Alle Neuerungen seien «Spar- und Transformationsmassnahmen», wie sie der Sender vor einem Jahr unter dem Kürzel «SRF 4.0» bekannt gemacht hat.
Neu ist das «Literaturclub Interview», ein Gespräch mit Bestsellerautorinnen und -autoren über ihre Neuerscheinungen. Das neue Interview ersetzt das bisherige Gesprächsformat «Literaturclub: Zwei mit Buch».
Die erste Episode mit dem britischen Schriftsteller Julian Barnes über sein neustes Buch «Abschied(e)» ist bereits online.
Der Literatur-Sendeplatz am Dienstagabend auf Radio SRF 1, an dem bisher die Sendung «BuchZeichen» ausgestrahlt wurde, bleibt erhalten, vereint neu drei Formate, die sich abwechseln: «Literaturclub Buchtipps», «Literaturclub Bestenliste» und «Literaturclub Kinder- und Jugendbücher».

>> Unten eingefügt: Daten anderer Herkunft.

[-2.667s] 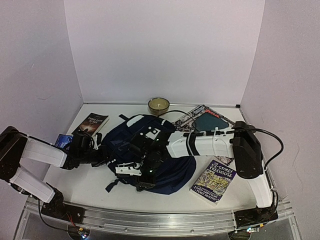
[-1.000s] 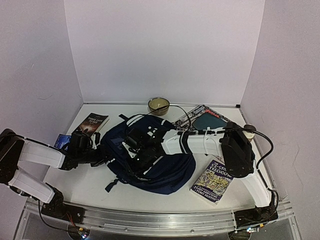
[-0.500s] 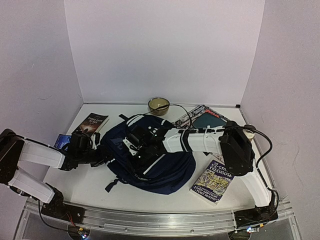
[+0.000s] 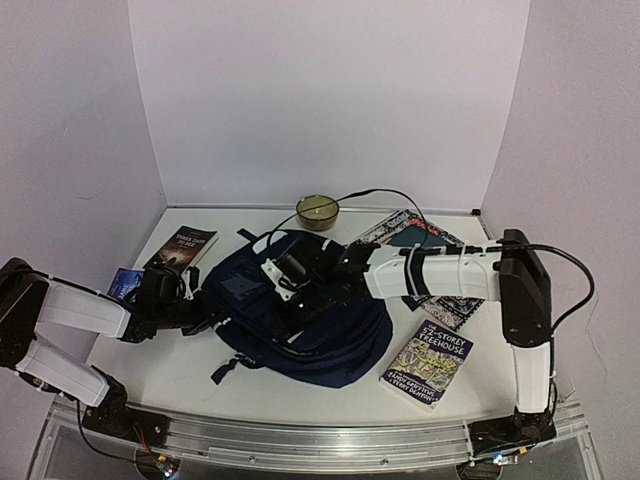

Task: Pack the student bag
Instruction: Pick up the second largest pocket of the bag from the student bag, then zip the student bag into the second largest pocket of the bag.

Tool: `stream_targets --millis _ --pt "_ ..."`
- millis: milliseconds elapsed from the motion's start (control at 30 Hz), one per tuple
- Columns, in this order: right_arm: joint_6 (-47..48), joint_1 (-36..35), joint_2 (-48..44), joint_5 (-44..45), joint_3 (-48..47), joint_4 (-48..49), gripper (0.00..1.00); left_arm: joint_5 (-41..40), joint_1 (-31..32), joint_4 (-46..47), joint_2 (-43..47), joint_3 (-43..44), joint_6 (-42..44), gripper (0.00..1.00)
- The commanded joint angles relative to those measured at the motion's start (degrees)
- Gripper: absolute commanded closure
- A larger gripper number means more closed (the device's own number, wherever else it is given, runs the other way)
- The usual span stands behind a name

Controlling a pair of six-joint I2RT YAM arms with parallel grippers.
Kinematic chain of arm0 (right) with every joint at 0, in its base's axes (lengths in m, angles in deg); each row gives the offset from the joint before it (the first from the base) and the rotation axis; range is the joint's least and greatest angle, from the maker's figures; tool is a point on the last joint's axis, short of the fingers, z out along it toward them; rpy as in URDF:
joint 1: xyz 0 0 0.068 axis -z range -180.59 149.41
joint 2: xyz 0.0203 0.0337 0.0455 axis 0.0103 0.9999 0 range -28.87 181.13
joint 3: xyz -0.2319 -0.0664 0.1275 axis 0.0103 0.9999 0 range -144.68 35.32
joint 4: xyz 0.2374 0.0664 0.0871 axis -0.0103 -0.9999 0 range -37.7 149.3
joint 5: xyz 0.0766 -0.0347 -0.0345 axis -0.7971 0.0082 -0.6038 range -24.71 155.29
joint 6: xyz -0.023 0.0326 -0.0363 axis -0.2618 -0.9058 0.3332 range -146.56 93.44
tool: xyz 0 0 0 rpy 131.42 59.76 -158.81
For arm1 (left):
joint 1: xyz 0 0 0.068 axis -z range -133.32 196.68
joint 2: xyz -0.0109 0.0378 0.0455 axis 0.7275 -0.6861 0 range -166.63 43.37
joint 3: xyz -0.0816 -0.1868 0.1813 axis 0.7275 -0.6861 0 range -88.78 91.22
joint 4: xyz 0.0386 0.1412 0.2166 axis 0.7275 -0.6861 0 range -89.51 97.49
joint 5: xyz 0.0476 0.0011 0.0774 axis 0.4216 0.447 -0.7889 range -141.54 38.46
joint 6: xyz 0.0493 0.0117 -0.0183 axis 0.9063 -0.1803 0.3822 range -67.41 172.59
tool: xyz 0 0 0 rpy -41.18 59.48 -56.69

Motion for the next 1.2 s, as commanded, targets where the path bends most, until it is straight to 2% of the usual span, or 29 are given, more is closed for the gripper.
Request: stream_targets --millis 0,267,600,833,967,1167 --pt "-1.16 -0.45 -5.96 2.49 4.24 -0.47 1.0 -4.91 -0.87 1.17 -0.45 1.0 0.09 1.0" --pt "-8.29 -1.23 -12.43 1.63 12.56 5.27 1.0 -7.32 -1.1 1.17 -0.69 0.81 -0.88 1.0" --pt "-15.37 -1.56 -17.3 3.93 18.6 7.31 1.0 -10.65 -1.61 1.35 1.33 -0.12 -0.74 1.0" --pt "-23.55 -1.57 -9.37 1.91 12.33 15.23 1.0 -6.91 0.89 5.92 6.48 -2.15 -4.15 1.0" --pt "-26.68 -1.49 -5.25 3.24 6.41 15.29 1.0 -6.23 2.47 8.13 8.46 -4.51 -6.86 1.0" --pt "-28.13 -1.07 -1.43 5.89 2.63 14.49 1.0 -6.18 5.62 11.11 9.3 -7.13 -10.15 1.0"
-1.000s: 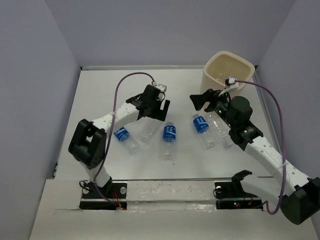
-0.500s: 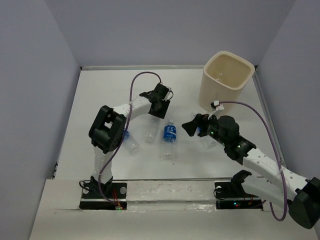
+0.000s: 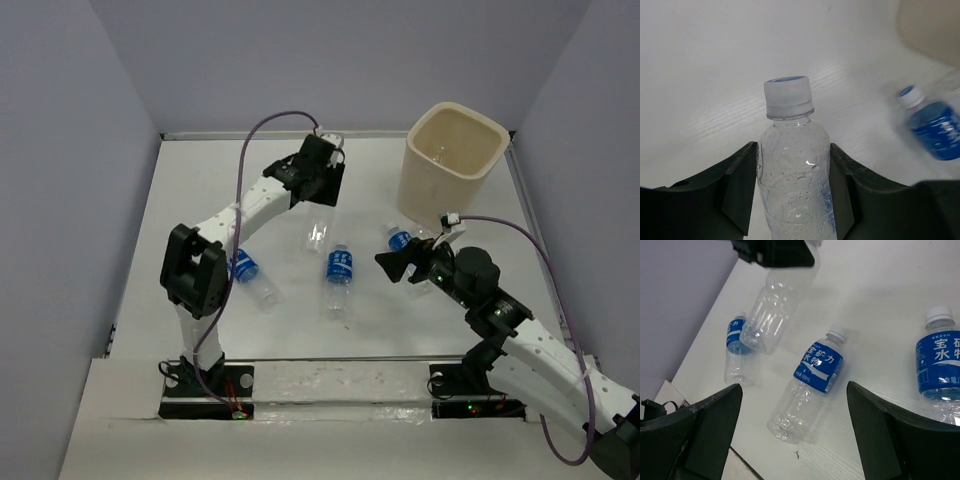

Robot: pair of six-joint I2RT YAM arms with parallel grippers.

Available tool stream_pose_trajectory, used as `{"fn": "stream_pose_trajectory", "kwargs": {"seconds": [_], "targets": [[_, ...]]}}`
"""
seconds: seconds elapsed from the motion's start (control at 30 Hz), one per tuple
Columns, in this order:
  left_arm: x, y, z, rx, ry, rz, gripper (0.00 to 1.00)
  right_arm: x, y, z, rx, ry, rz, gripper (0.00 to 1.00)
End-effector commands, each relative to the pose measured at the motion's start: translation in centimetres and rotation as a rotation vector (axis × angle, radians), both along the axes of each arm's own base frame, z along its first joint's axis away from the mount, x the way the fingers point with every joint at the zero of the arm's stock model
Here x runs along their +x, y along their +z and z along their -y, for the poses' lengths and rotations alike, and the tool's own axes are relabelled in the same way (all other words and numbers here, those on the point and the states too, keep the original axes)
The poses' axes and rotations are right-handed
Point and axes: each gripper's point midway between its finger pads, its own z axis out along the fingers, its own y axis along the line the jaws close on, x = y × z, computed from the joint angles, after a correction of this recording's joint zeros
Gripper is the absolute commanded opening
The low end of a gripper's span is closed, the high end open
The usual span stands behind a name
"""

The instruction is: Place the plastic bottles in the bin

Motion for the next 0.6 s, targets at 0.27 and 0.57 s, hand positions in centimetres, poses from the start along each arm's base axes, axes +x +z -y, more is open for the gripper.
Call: {"fn": "stream_pose_trajectory", "kwargs": {"seconds": [0.27, 0.57], "targets": [[-4.5, 39.4, 10.9, -0.856, -0.176, 0.759, 0.36, -2.5, -3.6, 2.6, -0.049, -0.041, -0.070, 0.79], [-1.2, 41.8, 15.8, -1.076, -0.101, 0.905, 0.36, -4.2, -4.8, 1.8, -0.011, 0.035, -0.107, 0.75]]}}
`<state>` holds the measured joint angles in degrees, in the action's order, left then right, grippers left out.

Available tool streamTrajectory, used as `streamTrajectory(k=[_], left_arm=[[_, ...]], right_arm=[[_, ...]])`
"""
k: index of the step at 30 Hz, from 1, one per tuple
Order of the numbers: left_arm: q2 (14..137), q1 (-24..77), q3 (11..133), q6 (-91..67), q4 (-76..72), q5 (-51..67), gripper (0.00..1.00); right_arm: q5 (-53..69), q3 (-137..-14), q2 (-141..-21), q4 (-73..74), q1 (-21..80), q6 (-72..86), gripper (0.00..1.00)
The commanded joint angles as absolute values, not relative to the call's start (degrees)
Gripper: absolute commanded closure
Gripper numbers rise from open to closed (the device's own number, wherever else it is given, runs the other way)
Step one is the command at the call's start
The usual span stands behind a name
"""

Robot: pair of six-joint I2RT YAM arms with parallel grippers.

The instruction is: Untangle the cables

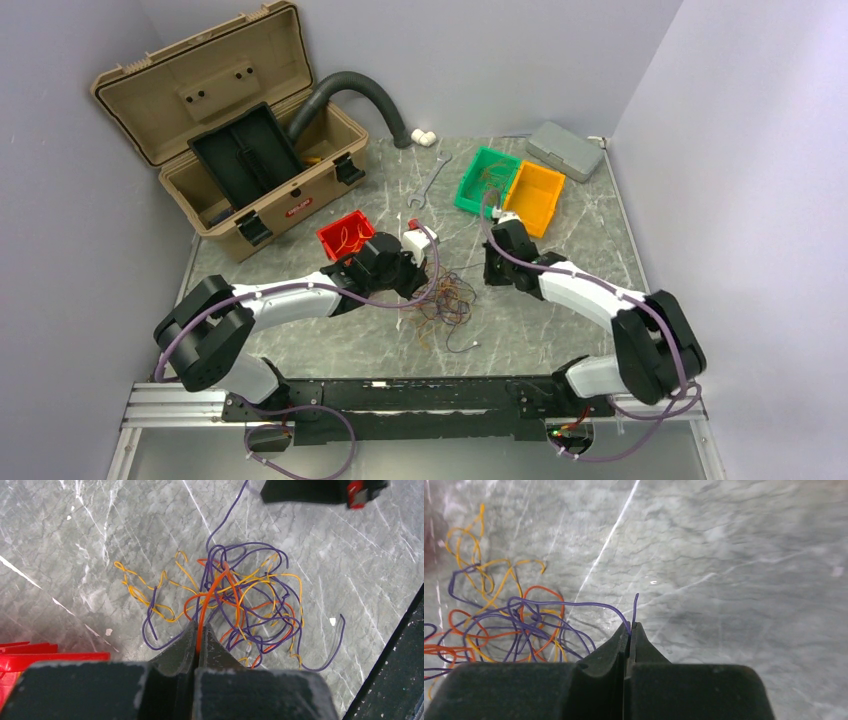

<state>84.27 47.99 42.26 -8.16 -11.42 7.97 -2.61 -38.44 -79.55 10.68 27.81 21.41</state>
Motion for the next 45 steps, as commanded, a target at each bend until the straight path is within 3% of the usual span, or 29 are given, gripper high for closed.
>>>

Unverändert bleibt das «Literaturclub»-Flaggschiff: In der TV-Sendung aus dem Zürcher Papiersaal werden jeweils vier bis fünf Neuerscheinungen besprochen und diskutiert. Die Sendung wird wie bisher abwechslungsweise von Jennifer Khakshouri und Laura de Weck moderiert.
Neu wird der «Literaturclub» auch in die Audiothek verlängert, als pure Tonspur.
Auch beim Mundart-Angebot hat SRF umgebaut. Die Radiosendung «Dini Mundart Schnabelweid» und die «Mundartrubrik» bleiben bestehen, der Podcast «Dini Mundart» wird dagegen nicht mehr weitergeführt.
«SRF setzt somit Ressourcen für Mundart-Inhalte künftig dort ein, wo am meisten Menschen zuhören und erreicht werden: Im Live-Radio auf SRF 1 sowie online und in der SRF News App», begründet der Sender den Entscheid.